▶ RECORDED DATA:
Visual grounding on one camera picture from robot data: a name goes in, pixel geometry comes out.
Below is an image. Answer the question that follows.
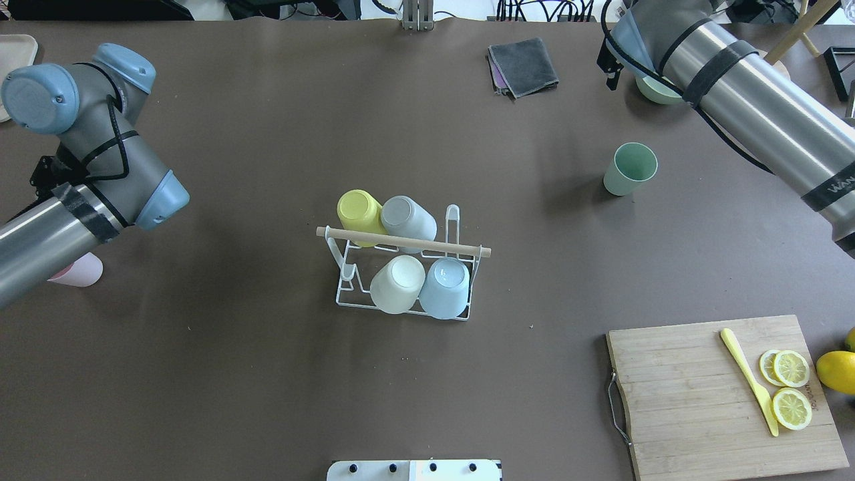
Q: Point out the mint green cup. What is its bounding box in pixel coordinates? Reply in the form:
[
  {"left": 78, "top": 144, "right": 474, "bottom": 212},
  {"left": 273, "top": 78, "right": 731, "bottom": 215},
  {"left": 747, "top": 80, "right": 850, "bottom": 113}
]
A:
[{"left": 603, "top": 142, "right": 659, "bottom": 196}]

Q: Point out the pink cup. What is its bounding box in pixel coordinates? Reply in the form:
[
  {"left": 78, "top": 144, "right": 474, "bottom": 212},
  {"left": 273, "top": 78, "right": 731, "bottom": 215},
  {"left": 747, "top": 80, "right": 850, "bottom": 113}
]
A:
[{"left": 47, "top": 253, "right": 104, "bottom": 287}]

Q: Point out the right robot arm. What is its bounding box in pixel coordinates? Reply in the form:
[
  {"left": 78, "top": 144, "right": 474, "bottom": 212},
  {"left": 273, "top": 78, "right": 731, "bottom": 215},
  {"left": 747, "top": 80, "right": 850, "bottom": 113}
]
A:
[{"left": 598, "top": 1, "right": 854, "bottom": 255}]

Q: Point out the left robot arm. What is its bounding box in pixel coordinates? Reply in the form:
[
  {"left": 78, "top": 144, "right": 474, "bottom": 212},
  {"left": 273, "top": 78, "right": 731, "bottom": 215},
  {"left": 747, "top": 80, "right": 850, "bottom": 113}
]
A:
[{"left": 1, "top": 43, "right": 190, "bottom": 305}]

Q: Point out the grey white cup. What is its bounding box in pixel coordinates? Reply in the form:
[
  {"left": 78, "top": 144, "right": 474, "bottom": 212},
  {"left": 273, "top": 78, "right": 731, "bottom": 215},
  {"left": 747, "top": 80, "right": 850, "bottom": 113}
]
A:
[{"left": 381, "top": 195, "right": 438, "bottom": 241}]

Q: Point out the light blue cup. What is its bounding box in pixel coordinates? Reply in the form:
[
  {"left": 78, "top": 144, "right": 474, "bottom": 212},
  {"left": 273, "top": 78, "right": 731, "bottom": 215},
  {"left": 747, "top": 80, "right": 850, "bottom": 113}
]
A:
[{"left": 419, "top": 258, "right": 470, "bottom": 319}]

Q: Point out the cream white cup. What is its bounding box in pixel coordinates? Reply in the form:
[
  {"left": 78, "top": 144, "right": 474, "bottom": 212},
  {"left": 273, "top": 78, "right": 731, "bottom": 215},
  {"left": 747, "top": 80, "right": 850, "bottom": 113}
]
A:
[{"left": 369, "top": 255, "right": 425, "bottom": 314}]

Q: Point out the yellow cup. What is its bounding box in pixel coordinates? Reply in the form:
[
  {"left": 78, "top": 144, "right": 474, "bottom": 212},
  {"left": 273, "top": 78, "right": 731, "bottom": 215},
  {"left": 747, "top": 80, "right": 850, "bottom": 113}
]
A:
[{"left": 337, "top": 189, "right": 387, "bottom": 235}]

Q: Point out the mint green bowl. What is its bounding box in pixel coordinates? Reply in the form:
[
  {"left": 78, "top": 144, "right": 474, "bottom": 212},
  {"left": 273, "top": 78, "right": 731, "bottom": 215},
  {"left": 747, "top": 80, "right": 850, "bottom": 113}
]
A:
[{"left": 635, "top": 76, "right": 683, "bottom": 106}]

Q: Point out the wooden cutting board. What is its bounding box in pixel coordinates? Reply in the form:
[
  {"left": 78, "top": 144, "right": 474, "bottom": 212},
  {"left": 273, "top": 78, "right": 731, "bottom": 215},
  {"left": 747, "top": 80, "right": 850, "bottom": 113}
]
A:
[{"left": 607, "top": 315, "right": 850, "bottom": 480}]

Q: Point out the yellow plastic knife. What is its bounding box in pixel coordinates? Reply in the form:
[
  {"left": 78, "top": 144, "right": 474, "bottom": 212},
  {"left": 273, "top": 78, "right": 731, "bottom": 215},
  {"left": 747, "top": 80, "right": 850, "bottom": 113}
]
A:
[{"left": 719, "top": 328, "right": 780, "bottom": 436}]

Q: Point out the lemon slice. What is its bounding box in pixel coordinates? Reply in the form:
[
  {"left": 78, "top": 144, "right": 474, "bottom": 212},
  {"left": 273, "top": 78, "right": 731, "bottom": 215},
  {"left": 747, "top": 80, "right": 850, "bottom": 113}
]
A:
[
  {"left": 772, "top": 350, "right": 810, "bottom": 389},
  {"left": 772, "top": 387, "right": 813, "bottom": 430}
]

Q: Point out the yellow lemon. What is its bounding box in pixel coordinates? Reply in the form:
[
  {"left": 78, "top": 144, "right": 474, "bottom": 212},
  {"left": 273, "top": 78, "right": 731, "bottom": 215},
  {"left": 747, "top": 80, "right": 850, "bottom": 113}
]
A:
[
  {"left": 844, "top": 327, "right": 855, "bottom": 352},
  {"left": 816, "top": 351, "right": 854, "bottom": 395}
]

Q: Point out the wooden mug tree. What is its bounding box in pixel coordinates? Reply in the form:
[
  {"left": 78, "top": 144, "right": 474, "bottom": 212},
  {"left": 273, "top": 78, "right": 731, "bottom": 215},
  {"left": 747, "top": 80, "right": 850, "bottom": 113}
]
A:
[{"left": 757, "top": 1, "right": 840, "bottom": 79}]

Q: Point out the cream plastic tray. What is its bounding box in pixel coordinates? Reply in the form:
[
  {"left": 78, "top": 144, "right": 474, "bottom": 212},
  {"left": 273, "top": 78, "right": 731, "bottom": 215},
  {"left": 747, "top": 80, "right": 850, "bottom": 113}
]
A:
[{"left": 1, "top": 33, "right": 39, "bottom": 122}]

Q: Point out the white wire cup rack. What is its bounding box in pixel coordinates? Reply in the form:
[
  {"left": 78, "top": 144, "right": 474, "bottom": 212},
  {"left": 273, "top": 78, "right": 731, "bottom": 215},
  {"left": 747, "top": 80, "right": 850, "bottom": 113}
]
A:
[{"left": 317, "top": 204, "right": 492, "bottom": 321}]

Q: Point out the aluminium frame post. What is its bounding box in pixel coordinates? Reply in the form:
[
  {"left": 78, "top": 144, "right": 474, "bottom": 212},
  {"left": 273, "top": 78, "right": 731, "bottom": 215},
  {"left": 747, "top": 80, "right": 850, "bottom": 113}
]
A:
[{"left": 401, "top": 0, "right": 434, "bottom": 31}]

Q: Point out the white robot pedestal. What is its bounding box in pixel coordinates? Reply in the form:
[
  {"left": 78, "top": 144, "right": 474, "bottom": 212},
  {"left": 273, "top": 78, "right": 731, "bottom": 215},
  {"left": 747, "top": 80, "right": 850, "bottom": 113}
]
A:
[{"left": 326, "top": 459, "right": 504, "bottom": 480}]

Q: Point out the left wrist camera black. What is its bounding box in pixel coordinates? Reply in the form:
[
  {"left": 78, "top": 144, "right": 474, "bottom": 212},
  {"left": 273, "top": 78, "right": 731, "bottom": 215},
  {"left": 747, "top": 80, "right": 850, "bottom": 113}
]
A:
[{"left": 29, "top": 156, "right": 74, "bottom": 201}]

▶ WHAT IS EXPECTED: Reproduce the entries above exactly, though not their pictures.

▶ RESPONSE:
Visual grounding on one camera picture from robot data: a name goes in, pixel geometry comes out.
Below is an image. Answer the question that follows.
Q: Point out the mint green cup. What is its bounding box in pixel coordinates? Reply in the form:
[
  {"left": 78, "top": 144, "right": 474, "bottom": 212},
  {"left": 273, "top": 78, "right": 731, "bottom": 215},
  {"left": 747, "top": 80, "right": 850, "bottom": 113}
]
A:
[{"left": 603, "top": 142, "right": 659, "bottom": 196}]

Q: Point out the pink cup. What is its bounding box in pixel coordinates? Reply in the form:
[
  {"left": 78, "top": 144, "right": 474, "bottom": 212},
  {"left": 273, "top": 78, "right": 731, "bottom": 215},
  {"left": 747, "top": 80, "right": 850, "bottom": 113}
]
A:
[{"left": 47, "top": 253, "right": 104, "bottom": 287}]

Q: Point out the right robot arm. What is its bounding box in pixel coordinates? Reply in the form:
[
  {"left": 78, "top": 144, "right": 474, "bottom": 212},
  {"left": 273, "top": 78, "right": 731, "bottom": 215},
  {"left": 747, "top": 80, "right": 850, "bottom": 113}
]
A:
[{"left": 598, "top": 1, "right": 854, "bottom": 255}]

Q: Point out the left robot arm. What is its bounding box in pixel coordinates? Reply in the form:
[
  {"left": 78, "top": 144, "right": 474, "bottom": 212},
  {"left": 273, "top": 78, "right": 731, "bottom": 215},
  {"left": 747, "top": 80, "right": 850, "bottom": 113}
]
A:
[{"left": 1, "top": 43, "right": 190, "bottom": 305}]

Q: Point out the grey white cup. What is its bounding box in pixel coordinates? Reply in the form:
[
  {"left": 78, "top": 144, "right": 474, "bottom": 212},
  {"left": 273, "top": 78, "right": 731, "bottom": 215},
  {"left": 747, "top": 80, "right": 850, "bottom": 113}
]
A:
[{"left": 381, "top": 195, "right": 438, "bottom": 241}]

Q: Point out the light blue cup. What is its bounding box in pixel coordinates? Reply in the form:
[
  {"left": 78, "top": 144, "right": 474, "bottom": 212},
  {"left": 273, "top": 78, "right": 731, "bottom": 215},
  {"left": 747, "top": 80, "right": 850, "bottom": 113}
]
A:
[{"left": 419, "top": 258, "right": 470, "bottom": 319}]

Q: Point out the cream white cup. What is its bounding box in pixel coordinates? Reply in the form:
[
  {"left": 78, "top": 144, "right": 474, "bottom": 212},
  {"left": 273, "top": 78, "right": 731, "bottom": 215},
  {"left": 747, "top": 80, "right": 850, "bottom": 113}
]
A:
[{"left": 369, "top": 255, "right": 425, "bottom": 314}]

Q: Point out the yellow cup. What is its bounding box in pixel coordinates? Reply in the form:
[
  {"left": 78, "top": 144, "right": 474, "bottom": 212},
  {"left": 273, "top": 78, "right": 731, "bottom": 215},
  {"left": 747, "top": 80, "right": 850, "bottom": 113}
]
A:
[{"left": 337, "top": 189, "right": 387, "bottom": 235}]

Q: Point out the mint green bowl. What is its bounding box in pixel coordinates? Reply in the form:
[
  {"left": 78, "top": 144, "right": 474, "bottom": 212},
  {"left": 273, "top": 78, "right": 731, "bottom": 215},
  {"left": 747, "top": 80, "right": 850, "bottom": 113}
]
A:
[{"left": 635, "top": 76, "right": 683, "bottom": 106}]

Q: Point out the wooden cutting board. What is its bounding box in pixel coordinates? Reply in the form:
[
  {"left": 78, "top": 144, "right": 474, "bottom": 212},
  {"left": 273, "top": 78, "right": 731, "bottom": 215},
  {"left": 747, "top": 80, "right": 850, "bottom": 113}
]
A:
[{"left": 607, "top": 315, "right": 850, "bottom": 480}]

Q: Point out the yellow plastic knife. What is its bounding box in pixel coordinates? Reply in the form:
[
  {"left": 78, "top": 144, "right": 474, "bottom": 212},
  {"left": 273, "top": 78, "right": 731, "bottom": 215},
  {"left": 747, "top": 80, "right": 850, "bottom": 113}
]
A:
[{"left": 719, "top": 328, "right": 780, "bottom": 436}]

Q: Point out the lemon slice. What is its bounding box in pixel coordinates? Reply in the form:
[
  {"left": 78, "top": 144, "right": 474, "bottom": 212},
  {"left": 273, "top": 78, "right": 731, "bottom": 215},
  {"left": 747, "top": 80, "right": 850, "bottom": 113}
]
A:
[
  {"left": 772, "top": 350, "right": 810, "bottom": 389},
  {"left": 772, "top": 387, "right": 813, "bottom": 430}
]

Q: Point out the yellow lemon. What is its bounding box in pixel coordinates? Reply in the form:
[
  {"left": 78, "top": 144, "right": 474, "bottom": 212},
  {"left": 273, "top": 78, "right": 731, "bottom": 215},
  {"left": 747, "top": 80, "right": 850, "bottom": 113}
]
A:
[
  {"left": 844, "top": 327, "right": 855, "bottom": 352},
  {"left": 816, "top": 351, "right": 854, "bottom": 395}
]

Q: Point out the wooden mug tree. What is its bounding box in pixel coordinates? Reply in the form:
[
  {"left": 78, "top": 144, "right": 474, "bottom": 212},
  {"left": 273, "top": 78, "right": 731, "bottom": 215},
  {"left": 747, "top": 80, "right": 850, "bottom": 113}
]
A:
[{"left": 757, "top": 1, "right": 840, "bottom": 79}]

Q: Point out the cream plastic tray. What is its bounding box in pixel coordinates? Reply in the form:
[
  {"left": 78, "top": 144, "right": 474, "bottom": 212},
  {"left": 273, "top": 78, "right": 731, "bottom": 215},
  {"left": 747, "top": 80, "right": 850, "bottom": 113}
]
A:
[{"left": 1, "top": 33, "right": 39, "bottom": 122}]

Q: Point out the white wire cup rack. What is its bounding box in pixel coordinates? Reply in the form:
[
  {"left": 78, "top": 144, "right": 474, "bottom": 212},
  {"left": 273, "top": 78, "right": 731, "bottom": 215},
  {"left": 747, "top": 80, "right": 850, "bottom": 113}
]
A:
[{"left": 317, "top": 204, "right": 492, "bottom": 321}]

Q: Point out the aluminium frame post. What is its bounding box in pixel coordinates? Reply in the form:
[
  {"left": 78, "top": 144, "right": 474, "bottom": 212},
  {"left": 273, "top": 78, "right": 731, "bottom": 215},
  {"left": 747, "top": 80, "right": 850, "bottom": 113}
]
A:
[{"left": 401, "top": 0, "right": 434, "bottom": 31}]

Q: Point out the white robot pedestal. What is its bounding box in pixel coordinates? Reply in the form:
[
  {"left": 78, "top": 144, "right": 474, "bottom": 212},
  {"left": 273, "top": 78, "right": 731, "bottom": 215},
  {"left": 747, "top": 80, "right": 850, "bottom": 113}
]
A:
[{"left": 326, "top": 459, "right": 504, "bottom": 480}]

Q: Point out the left wrist camera black. What is its bounding box in pixel coordinates? Reply in the form:
[
  {"left": 78, "top": 144, "right": 474, "bottom": 212},
  {"left": 273, "top": 78, "right": 731, "bottom": 215},
  {"left": 747, "top": 80, "right": 850, "bottom": 113}
]
A:
[{"left": 29, "top": 156, "right": 74, "bottom": 201}]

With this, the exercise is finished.